二国間協定(特定技能に関する二国間の協力覚書)とは、日本と特定技能外国人を送り出す国々間の取り決めです。この協定は、特定技能外国人の円滑かつ、適正な送り出しと受け入れの確保と、特定技能外国人の保護を目的としております。

日本は2023年12月時点で16か国と取り交わしています。

特定技能外国人の円滑かつ、適正な送り出しと受け入れの確保

特定技能外国人のスムーズかつ適切な送り出しと受け入れを保証することにあります。外国人が日本で働く際には、さまざまな手続きが必要ですが、これらは日本と送り出し国で異なるものです。そのため、日本と送り出し国は、互いの必要条件を満たしつつ、効率的な出入国を可能にするために二国間協定を結びます。

特定技能外国人の保護の役目

特定技能外国人の保護という重要な役割も目的としております。特定技能制度が導入される以前、技能実習を通じた外国人労働者の受け入れが行われていましたが、不正な仲介業者による搾取や未払い賃金などの問題が頻発していました。これらの問題を防止するため、日本と送り出し国は規制を強化し、特定技能外国人が安定して働けるように二国間協定を設けています。

二国間協定締結国一覧

日本は2023年12月時点で16か国と取り交わしています。

  • 二国間協定締結国一覧
  • フィリピン
  • カンボジア
  • ネパール
  • ミャンマー
  • モンゴル
  • スリランカ
  • インドネシア
  • ベトナム
  • バングラデシュ
  • ウズベキスタン
  • パキスタン
  • タイ
  • インド
  • マレーシア
  • ラオス
  • キルギス

特徴的な手続きがある国もあるので注意

二国間協定を結んでいる国によっては、特有の手続きが要求されることがあります。例えば、在留資格認定証明書の交付申請(在留資格取得申請)の際に追加書類が必要になる場合や、送り出し国の政府による別の手続きが必要になることがあります。これらの詳細については、出入国在留管理庁の提供する情報を参照してください。

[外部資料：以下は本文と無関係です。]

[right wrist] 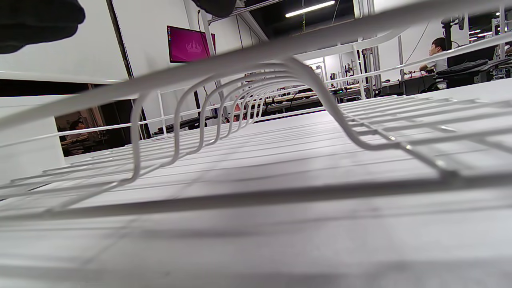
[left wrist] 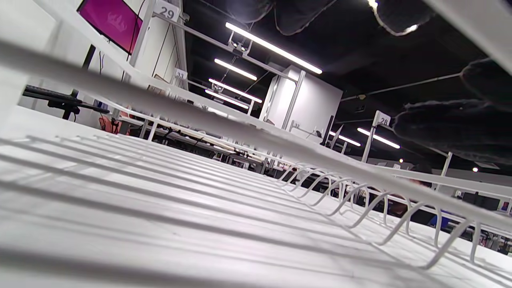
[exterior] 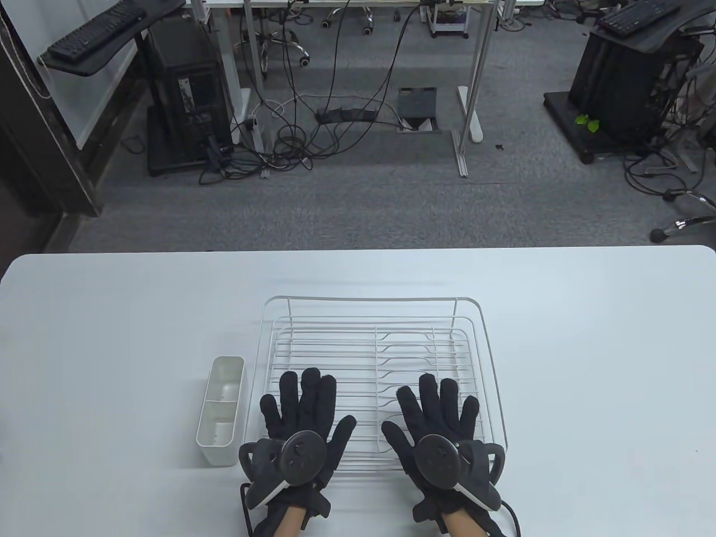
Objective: Hang the cutlery bin on dish rack (Opening facing upward)
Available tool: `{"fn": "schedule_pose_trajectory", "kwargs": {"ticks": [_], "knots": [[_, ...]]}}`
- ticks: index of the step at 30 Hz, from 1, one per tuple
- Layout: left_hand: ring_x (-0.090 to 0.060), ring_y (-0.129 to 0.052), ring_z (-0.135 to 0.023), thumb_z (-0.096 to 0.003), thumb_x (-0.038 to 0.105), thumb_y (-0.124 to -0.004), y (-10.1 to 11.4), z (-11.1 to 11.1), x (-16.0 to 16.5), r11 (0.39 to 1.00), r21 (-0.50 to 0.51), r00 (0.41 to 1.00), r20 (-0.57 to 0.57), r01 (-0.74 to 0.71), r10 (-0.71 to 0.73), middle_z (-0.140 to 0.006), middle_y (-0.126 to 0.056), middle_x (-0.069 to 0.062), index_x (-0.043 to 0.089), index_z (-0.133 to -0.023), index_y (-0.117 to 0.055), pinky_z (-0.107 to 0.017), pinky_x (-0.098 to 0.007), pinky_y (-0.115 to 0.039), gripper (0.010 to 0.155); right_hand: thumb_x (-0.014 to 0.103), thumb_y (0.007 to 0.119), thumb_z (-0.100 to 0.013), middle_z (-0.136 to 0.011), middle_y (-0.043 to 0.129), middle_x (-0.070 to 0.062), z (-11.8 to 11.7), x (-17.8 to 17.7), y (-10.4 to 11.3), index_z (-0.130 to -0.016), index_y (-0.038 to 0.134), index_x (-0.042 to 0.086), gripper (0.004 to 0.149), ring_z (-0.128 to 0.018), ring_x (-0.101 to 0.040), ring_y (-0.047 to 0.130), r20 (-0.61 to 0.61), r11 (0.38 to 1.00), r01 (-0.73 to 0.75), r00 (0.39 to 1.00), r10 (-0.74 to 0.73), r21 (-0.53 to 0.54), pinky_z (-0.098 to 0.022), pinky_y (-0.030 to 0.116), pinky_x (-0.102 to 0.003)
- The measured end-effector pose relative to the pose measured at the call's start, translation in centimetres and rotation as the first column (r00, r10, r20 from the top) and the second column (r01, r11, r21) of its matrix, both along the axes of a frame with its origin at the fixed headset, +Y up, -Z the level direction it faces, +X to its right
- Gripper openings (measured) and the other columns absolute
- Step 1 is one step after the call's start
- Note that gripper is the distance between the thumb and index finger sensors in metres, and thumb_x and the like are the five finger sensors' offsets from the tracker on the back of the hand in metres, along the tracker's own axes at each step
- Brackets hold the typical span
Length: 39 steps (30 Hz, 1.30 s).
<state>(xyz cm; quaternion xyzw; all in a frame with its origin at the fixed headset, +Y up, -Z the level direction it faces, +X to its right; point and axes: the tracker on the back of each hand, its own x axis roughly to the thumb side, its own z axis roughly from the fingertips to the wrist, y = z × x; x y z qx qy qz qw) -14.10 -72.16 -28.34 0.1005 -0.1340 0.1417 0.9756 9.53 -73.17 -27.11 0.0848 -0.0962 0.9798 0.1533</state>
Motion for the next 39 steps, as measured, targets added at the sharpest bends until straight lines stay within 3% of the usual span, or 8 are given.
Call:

参考:出入国在留管理庁|特定技能に関する二国間の協力覚書

まとめ

特定技能制度は、受け入れ企業の人材不足の解消に有効な手段です。多様な文化、言語を持つ外国人労働者の受け入れは、外国客の集客や、海外展開の強化などのグローバル化にも期待できます。

しかし、特定技能外国人の受け入れは、国によって送り出し機関の指定や、独自のルールが存在しますので注意が必要です。